Si vous ne pensez pas que nous vivons une époque étrange, jetez un œil au monde du sport.

Dans la LNR, ils ont été sur le point d'honorer un joueur qui a été banni pour avoir été testé positif à la drogue et qui a été jugé par un tribunal civil pour avoir tellement fait du tort à sa femme qu'il a dû lui payer 500 000 $ de dommages et intérêts, mais ne l'a pas fait.
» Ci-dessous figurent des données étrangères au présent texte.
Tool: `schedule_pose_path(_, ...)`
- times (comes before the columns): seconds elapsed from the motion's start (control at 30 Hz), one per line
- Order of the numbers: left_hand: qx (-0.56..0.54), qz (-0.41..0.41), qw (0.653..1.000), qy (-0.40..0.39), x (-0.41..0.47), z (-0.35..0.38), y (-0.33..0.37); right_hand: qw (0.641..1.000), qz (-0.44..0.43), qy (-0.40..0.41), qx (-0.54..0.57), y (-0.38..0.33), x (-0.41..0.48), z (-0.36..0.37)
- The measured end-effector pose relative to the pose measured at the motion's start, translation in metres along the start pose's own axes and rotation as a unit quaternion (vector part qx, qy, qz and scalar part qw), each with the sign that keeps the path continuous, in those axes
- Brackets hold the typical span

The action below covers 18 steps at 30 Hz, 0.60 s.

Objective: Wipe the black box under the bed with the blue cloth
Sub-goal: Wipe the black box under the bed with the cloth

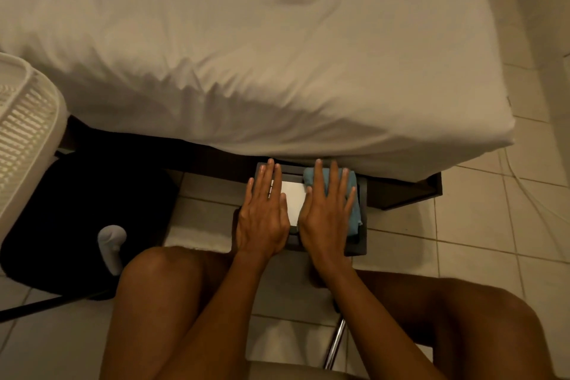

Mais écoutez, peut-être devrions-nous organiser une petite cérémonie pendant que les caméras tournent et dire « Bravo, ravi de vous revoir ! »

A quoi pensaient-ils?

Un autre joueur se met la tête sur le chemin d'un adversaire qui charge, se retrouve orphelin de mère, mais on nous dit « il va bien ». Par la suite, lorsqu'un journaliste suggère légèrement que cela pourrait être une idée d'arrêter les longs coups d'envoi afin de limiter les hommes de 120 kg courant à pleine vitesse aux autres hommes de 120 kg en ébullition, on lui dit pratiquement de sortir du studio. et de ne plus jamais assombrir leurs serviettes.

Au football, un autre cinglé insiste sur le fait qu'il fait un salut nazi pendant le match, c'est juste que son bras droit était effectivement tendu selon cet angle distinctif, mais il ne l'était pas, il buvait une bière.

Des plaintes sont déposées concernant des fans abusant racialement d'un joueur lors d'un match Shute Shield.

Partout ailleurs qu'à Las Vegas, deux boxeurs sont couverts de la tête aux pieds du sang du même type alors qu'ils tentent de se frapper la tête à un point tel que l'un d'entre eux subira suffisamment de lésions cérébrales pour sombrer dans l'inconscience – et cela est proclamé comme « un grand combat ». Pas vraiment!

D'une manière ou d'une autre, à travers tout cela, l'époque où l'on regardait une compétition sportive comme celle de ma mère, où deux équipes faisaient simplement de leur mieux et se serraient la main à la fin sans crainte, faveur ou rancune, ou des millions de dollars changeant de mains non loin de là, semblent disparus depuis longtemps.

Tim Tszyu au troisième tour de son combat contre Sebastian Fundora à Las Vegas.Crédit: Getty

Et tout comme si personne n'était dans la forêt pour entendre un arbre tomber, est-ce qu'il a fait du bruit… on ne peut pas vraiment être sûr qu'une compétition sportive majeure ait eu lieu à moins qu'elle ne génère son lot d'émotions à glacer le sang, des discours imbibés de crachats sur les réseaux sociaux, garantis pour alimenter le cycle de l’actualité.

Une compétition sportive n’est plus seulement cela, c’est un produit qui doit être épicé, tranché, coupé en dés, épissé et distribué sur autant de plateformes que possible – et il n’y a rien de plus lucratif que de l’obtenir sur la plateforme où ce bâtard est un pauvre perdant, ou ils ne sont plus les bienvenus pour jouer.

Sortez-nous, Hunter S, juste avant que Johnny Depp ne tire vos cendres du canon dans la nature sauvage d'Aspen : « Nous vivons maintenant une époque dangereusement étrange. Les gens intelligents haussent les épaules et admettent qu’ils sont hébétés et confus. Les seuls qui ont encore une certaine confiance sont les New Dumb. C'est le début de la fin de notre monde tel que nous le connaissions. Doom est l’éthique opérationnelle.

Je serai dans ma caravane, à regarder les discours de campagne de Trump sur YouTube, jusqu'à ce qu'Elvis et moi éteignions les lumières.